* _What you are asked to do_
In the listing below, find the line with "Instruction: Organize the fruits" and copy every line from there up to and including the line with "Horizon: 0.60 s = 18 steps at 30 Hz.", exactly and without pictures.

* _Material provided_
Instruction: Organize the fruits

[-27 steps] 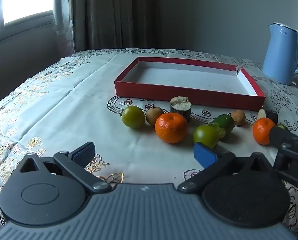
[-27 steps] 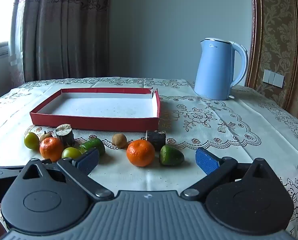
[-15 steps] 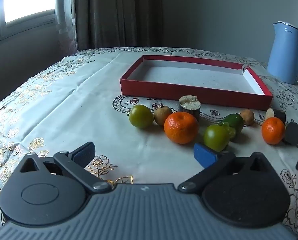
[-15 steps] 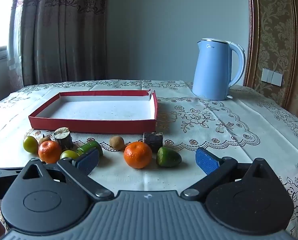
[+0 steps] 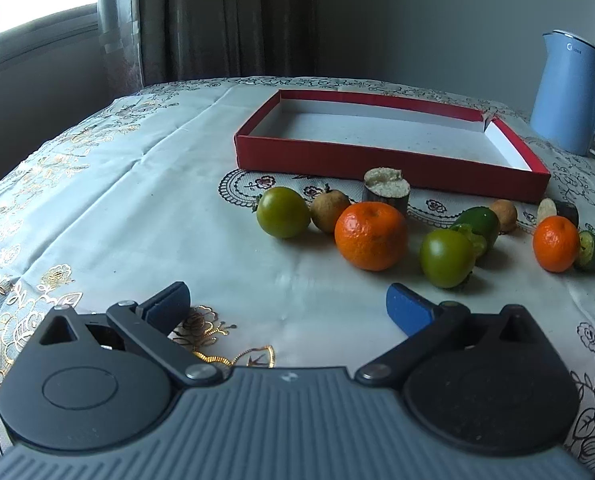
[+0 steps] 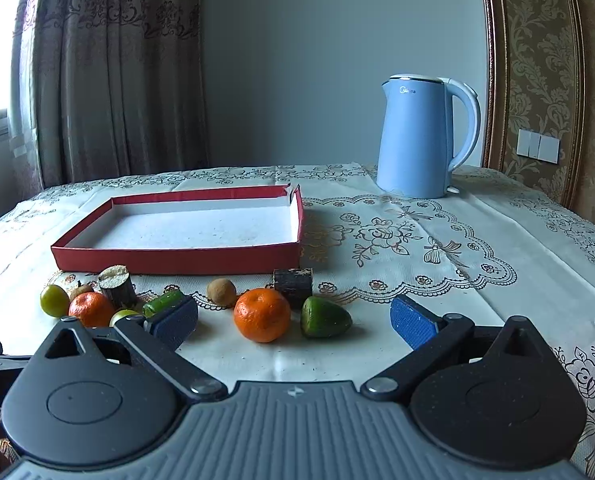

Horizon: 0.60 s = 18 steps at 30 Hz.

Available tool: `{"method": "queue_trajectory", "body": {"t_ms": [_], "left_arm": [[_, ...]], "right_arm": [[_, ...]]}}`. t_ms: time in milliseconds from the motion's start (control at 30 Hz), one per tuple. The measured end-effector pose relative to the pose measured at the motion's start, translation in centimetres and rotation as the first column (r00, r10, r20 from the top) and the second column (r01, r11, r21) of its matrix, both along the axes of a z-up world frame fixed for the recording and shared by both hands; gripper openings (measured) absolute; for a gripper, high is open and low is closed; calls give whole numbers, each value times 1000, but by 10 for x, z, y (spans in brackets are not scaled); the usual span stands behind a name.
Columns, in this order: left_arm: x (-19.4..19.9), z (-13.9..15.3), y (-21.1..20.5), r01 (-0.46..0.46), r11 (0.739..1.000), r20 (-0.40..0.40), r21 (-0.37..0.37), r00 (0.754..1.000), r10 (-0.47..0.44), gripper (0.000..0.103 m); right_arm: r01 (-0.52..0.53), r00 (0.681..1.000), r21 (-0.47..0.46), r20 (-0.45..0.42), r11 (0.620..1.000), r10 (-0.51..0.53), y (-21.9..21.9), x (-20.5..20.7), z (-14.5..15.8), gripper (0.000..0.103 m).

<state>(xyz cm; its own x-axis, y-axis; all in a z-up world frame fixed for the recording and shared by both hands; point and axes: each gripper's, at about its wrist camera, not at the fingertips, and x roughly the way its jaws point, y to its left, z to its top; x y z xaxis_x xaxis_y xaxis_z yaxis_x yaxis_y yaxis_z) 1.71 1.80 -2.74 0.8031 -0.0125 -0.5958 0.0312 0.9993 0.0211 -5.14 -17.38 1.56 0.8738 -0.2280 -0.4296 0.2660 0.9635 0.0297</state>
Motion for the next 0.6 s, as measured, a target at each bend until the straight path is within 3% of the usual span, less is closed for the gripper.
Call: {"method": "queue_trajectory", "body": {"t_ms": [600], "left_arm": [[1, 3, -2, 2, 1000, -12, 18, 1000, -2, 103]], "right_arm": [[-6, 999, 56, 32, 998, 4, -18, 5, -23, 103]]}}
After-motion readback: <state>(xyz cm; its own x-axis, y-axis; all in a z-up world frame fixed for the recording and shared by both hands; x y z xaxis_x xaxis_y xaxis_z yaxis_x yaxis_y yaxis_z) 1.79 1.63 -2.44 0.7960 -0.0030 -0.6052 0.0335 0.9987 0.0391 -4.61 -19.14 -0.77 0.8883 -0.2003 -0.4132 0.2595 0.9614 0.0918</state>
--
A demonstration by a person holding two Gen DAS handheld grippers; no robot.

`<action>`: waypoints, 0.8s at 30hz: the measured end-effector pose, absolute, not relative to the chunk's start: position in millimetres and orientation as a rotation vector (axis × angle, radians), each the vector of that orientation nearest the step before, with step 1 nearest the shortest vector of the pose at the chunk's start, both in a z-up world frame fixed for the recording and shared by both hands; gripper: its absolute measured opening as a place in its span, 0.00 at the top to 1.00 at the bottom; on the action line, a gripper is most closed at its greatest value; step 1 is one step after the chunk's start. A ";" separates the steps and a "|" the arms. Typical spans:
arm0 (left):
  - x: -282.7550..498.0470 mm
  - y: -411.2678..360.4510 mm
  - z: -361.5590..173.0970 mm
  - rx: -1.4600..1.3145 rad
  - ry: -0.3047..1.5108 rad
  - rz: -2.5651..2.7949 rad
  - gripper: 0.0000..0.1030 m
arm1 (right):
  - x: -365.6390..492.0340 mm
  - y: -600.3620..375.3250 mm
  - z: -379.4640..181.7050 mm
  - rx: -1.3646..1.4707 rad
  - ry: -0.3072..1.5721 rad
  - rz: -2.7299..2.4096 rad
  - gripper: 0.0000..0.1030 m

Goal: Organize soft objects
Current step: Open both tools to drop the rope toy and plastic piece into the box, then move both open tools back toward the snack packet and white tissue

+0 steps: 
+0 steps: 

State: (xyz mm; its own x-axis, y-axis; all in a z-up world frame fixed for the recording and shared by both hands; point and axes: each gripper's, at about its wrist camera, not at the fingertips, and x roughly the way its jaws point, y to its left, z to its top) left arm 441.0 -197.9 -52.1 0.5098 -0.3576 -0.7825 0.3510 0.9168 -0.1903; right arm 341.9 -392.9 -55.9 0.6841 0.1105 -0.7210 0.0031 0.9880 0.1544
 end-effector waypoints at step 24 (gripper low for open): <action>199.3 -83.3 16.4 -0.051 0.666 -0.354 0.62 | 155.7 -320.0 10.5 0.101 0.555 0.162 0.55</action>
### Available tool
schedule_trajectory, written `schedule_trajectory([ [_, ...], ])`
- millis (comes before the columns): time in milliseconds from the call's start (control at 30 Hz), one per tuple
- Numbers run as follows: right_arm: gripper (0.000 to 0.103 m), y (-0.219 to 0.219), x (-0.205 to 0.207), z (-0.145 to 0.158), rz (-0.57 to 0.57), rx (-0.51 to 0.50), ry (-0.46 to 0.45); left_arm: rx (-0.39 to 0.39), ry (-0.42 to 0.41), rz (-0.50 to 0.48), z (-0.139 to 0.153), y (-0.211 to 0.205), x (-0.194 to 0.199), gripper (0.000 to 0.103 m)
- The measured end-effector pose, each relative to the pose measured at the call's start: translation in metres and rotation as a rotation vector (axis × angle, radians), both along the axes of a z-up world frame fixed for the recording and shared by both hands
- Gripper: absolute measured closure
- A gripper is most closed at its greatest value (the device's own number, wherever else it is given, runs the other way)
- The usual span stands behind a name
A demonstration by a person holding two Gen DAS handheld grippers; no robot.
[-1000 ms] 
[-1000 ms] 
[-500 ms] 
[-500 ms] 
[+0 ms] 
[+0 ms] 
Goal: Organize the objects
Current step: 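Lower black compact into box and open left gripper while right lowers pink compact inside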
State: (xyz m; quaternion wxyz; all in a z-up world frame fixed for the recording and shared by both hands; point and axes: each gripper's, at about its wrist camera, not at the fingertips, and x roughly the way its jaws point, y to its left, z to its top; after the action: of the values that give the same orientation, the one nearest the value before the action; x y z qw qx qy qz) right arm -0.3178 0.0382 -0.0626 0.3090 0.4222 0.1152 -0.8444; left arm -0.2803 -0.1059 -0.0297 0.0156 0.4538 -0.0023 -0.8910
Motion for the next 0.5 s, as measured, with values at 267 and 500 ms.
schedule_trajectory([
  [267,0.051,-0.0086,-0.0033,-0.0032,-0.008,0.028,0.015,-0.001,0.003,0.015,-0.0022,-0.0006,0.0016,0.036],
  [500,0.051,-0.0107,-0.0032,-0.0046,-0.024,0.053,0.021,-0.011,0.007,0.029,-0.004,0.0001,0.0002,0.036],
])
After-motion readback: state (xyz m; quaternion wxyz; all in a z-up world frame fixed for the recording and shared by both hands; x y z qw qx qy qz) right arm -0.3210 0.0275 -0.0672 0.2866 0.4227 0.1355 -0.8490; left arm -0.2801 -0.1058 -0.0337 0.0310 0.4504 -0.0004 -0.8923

* _Your response_
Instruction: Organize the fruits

[-27 steps] 
[-27 steps] 
[-15 steps] 
[-15 steps] 
[+0 steps] 
[+0 steps] 

Horizon: 0.60 s = 18 steps at 30 Hz.

With this output, the exercise is done.